Strengths and Limitations of Dense Retrieval
Strengths:
- Semantic Understanding: Captures synonyms, paraphrasing, and implicit semantic relations that BM25 misses.
- Short-Query Robustness: Works well even on short, ambiguous queries because embeddings encode contextual meaning.
- Cross-Lingual Retrieval: Multilingual embedding models encode semantically related documents from different languages nearby in vector space, enabling cross-lingual search.
Limitations:
- Hallucination Risk: A semantically similar document may not contain the exact facts needed. For example, "How many parameters does GPT-3 have?" may retrieve semantically related documents about large language models without stating the actual 175B parameter count.
- Latency and Cost: Embedding every query and computing k-NN search is slower than BM25 and more expensive (especially with large models). Vector database operations are typically 10–100x slower than keyword indices.
- Sensitivity to Embedding Quality: If the embedding model is weak or misaligned with your domain, retrieval quality degrades. Fine-tuning a domain-specific embedding model requires labeled relevance data.
Key Takeaways
- Dense embeddings represent document semantics as high-dimensional vectors, enabling semantic similarity matching that transcends exact keywords.
- Embedding models (BERT, all-MiniLM, etc.) are pre-trained on massive corpora to encode contextual meaning; document embeddings are typically pooled from token embeddings.
- For most RAG systems, all-MiniLM-L6-v2 (free, 384-dim) or OpenAI text-embedding-3-small (affordable, 512-dim) provide a good accuracy-cost balance.
- Vector indexing (FAISS, vector databases) enables fast approximate k-NN search on millions of documents; cosine similarity is the standard metric for text embeddings.
- Dense retrieval excels at semantic understanding and paraphrasing but risks hallucination on factual queries requiring exact keyword matches.
Frequently Asked Questions
How many dimensions should my embeddings have?
Start with 384 (all-MiniLM-L6-v2) for prototyping and most production systems. Larger dimensions (768, 1024, 3072) capture more semantic nuance but increase storage and compute cost by 2–8x with marginal accuracy gains. For dense RAG retrieval, 384–768 dimensions are near-optimal; benefit plateaus beyond 1024.
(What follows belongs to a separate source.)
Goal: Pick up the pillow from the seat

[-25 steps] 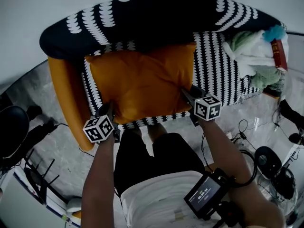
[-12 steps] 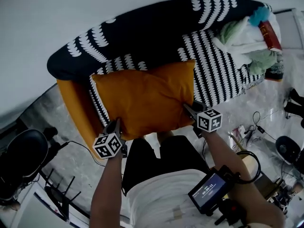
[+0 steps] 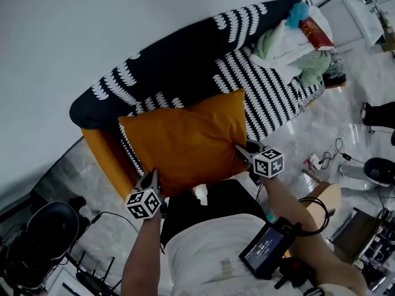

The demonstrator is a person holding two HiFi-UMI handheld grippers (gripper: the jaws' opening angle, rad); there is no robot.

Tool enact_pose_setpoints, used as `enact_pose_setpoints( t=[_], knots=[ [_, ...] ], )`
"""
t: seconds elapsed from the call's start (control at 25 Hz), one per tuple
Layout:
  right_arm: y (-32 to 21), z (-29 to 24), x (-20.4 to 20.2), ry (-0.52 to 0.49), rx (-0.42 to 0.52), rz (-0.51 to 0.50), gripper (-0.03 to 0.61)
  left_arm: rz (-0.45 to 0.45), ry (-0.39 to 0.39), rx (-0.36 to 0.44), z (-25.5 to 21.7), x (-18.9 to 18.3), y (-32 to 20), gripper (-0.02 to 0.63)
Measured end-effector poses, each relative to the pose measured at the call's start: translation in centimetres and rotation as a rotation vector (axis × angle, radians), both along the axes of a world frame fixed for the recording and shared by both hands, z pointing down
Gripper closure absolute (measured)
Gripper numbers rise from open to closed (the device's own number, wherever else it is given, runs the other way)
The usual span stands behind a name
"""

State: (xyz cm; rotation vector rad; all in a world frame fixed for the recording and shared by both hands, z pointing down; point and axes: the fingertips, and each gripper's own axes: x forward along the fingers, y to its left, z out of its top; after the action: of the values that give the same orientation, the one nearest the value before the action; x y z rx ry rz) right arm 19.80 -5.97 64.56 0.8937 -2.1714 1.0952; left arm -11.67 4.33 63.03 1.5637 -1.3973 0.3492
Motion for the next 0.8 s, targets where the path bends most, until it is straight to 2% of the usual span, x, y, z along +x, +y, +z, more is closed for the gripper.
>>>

Should I fine-tune an embedding model on my domain data?
Only if you have 1,000+ labeled relevance pairs (query, relevant document, irrelevant document). Fine-tuning with contrastive learning (e.g., using Sentence Transformers' training framework) can improve domain-specific accuracy by 5–15%. Without labels, fine-tuning risks overfitting and may hurt general retrieval.
How do I choose between cosine similarity and Euclidean distance?
For text embeddings normalized to unit length (which most embedding models do), cosine similarity and Euclidean distance are mathematically equivalent after scaling. Use cosine similarity by default; switch to Euclidean only if your embeddings are not normalized or magnitude is semantically meaningful.
Can I combine dense retrieval with keyword expansion (e.g., synonyms)?
Yes. Query expansion techniques (described in Article 8) generate alternative phrasings of the query, embed each variant, and retrieve from multiple embeddings. This is orthogonal to dense retrieval and often improves recall by 5–10%.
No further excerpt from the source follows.